_Exercise:_ Using the data below, restate exactly every line from the one with "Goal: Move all" up to and including the one with "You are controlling". No picture belongs in it.

Content starts

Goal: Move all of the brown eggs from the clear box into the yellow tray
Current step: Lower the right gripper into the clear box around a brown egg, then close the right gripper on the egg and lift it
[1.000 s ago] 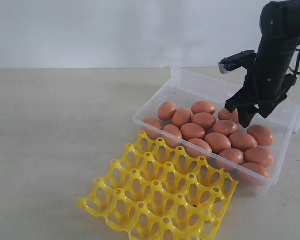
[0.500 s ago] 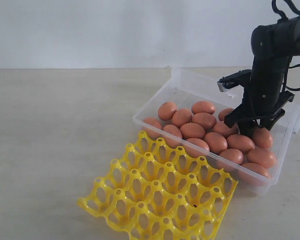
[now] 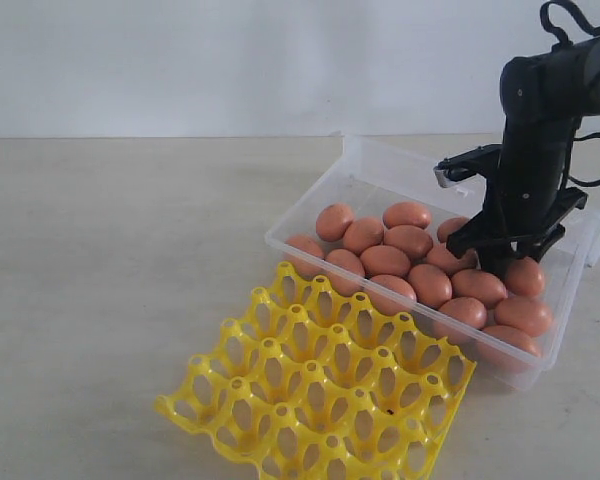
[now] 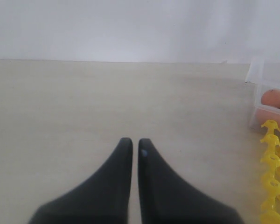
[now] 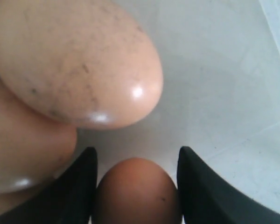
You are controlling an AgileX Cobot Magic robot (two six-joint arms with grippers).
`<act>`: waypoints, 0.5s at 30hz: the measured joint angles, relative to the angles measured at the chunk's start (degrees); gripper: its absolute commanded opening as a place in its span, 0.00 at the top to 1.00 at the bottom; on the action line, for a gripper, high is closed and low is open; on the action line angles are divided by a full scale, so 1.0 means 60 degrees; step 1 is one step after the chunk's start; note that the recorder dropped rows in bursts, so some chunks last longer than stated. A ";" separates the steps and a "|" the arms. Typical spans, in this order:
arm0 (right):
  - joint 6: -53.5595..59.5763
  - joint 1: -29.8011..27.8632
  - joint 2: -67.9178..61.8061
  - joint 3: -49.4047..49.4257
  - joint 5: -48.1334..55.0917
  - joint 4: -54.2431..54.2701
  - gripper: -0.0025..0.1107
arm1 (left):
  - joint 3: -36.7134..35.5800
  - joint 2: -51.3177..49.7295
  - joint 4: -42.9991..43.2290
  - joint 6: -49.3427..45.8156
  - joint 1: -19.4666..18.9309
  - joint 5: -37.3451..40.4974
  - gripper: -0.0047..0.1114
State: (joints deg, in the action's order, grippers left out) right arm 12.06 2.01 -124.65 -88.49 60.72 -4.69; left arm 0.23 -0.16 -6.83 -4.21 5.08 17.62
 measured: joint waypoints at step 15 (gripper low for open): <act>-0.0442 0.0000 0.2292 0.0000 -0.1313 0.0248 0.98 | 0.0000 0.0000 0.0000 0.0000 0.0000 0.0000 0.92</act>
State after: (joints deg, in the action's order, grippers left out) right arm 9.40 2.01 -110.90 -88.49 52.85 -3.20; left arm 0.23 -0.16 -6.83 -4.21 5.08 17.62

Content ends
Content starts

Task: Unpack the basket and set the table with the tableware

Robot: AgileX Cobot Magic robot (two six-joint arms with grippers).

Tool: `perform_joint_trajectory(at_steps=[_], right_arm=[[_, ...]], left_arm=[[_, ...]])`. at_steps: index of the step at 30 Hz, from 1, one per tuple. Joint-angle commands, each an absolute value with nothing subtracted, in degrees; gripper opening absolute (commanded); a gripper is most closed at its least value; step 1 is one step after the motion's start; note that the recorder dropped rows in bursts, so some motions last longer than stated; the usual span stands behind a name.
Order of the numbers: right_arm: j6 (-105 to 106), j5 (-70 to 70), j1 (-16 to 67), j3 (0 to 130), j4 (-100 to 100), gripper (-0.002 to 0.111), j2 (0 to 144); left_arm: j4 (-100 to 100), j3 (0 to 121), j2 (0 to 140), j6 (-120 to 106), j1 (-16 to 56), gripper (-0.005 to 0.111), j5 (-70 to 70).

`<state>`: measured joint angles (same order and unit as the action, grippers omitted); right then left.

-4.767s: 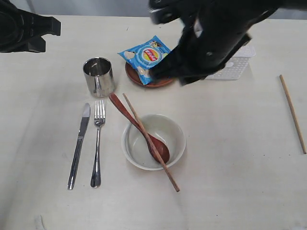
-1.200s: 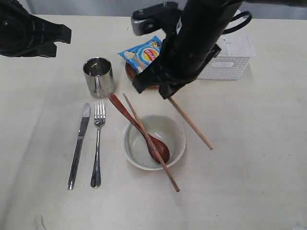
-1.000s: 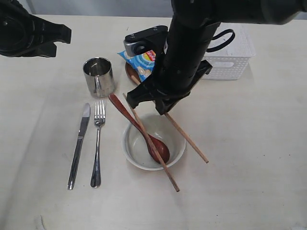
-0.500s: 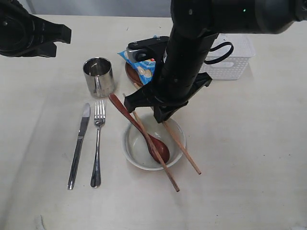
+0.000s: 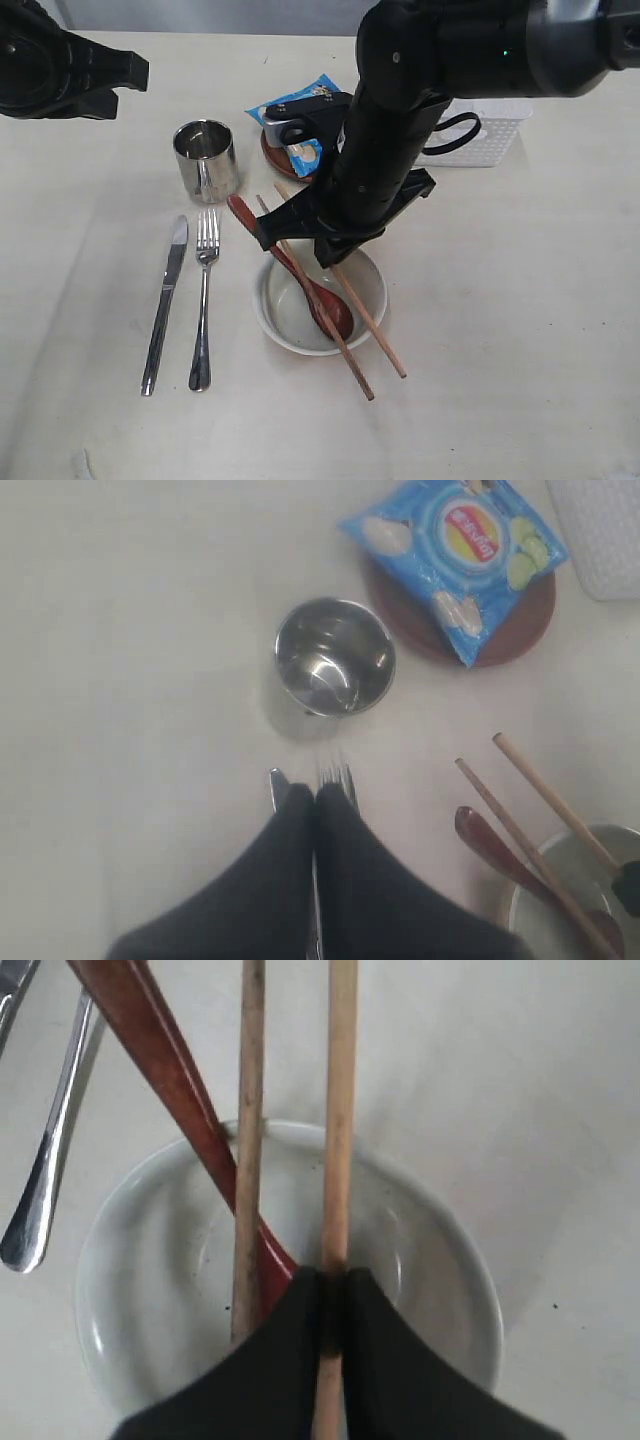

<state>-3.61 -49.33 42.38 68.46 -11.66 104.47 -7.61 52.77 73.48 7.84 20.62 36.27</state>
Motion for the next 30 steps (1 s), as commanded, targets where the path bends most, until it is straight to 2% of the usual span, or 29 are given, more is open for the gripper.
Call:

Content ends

_Reply:_
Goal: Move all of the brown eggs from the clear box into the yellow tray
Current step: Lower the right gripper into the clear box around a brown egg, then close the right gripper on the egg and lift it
[1.000 s ago] 
[0.500 s ago] 
[now] 
[now] 
[now] 
You are controlling an AgileX Cobot Magic robot (two six-joint arms with grippers).

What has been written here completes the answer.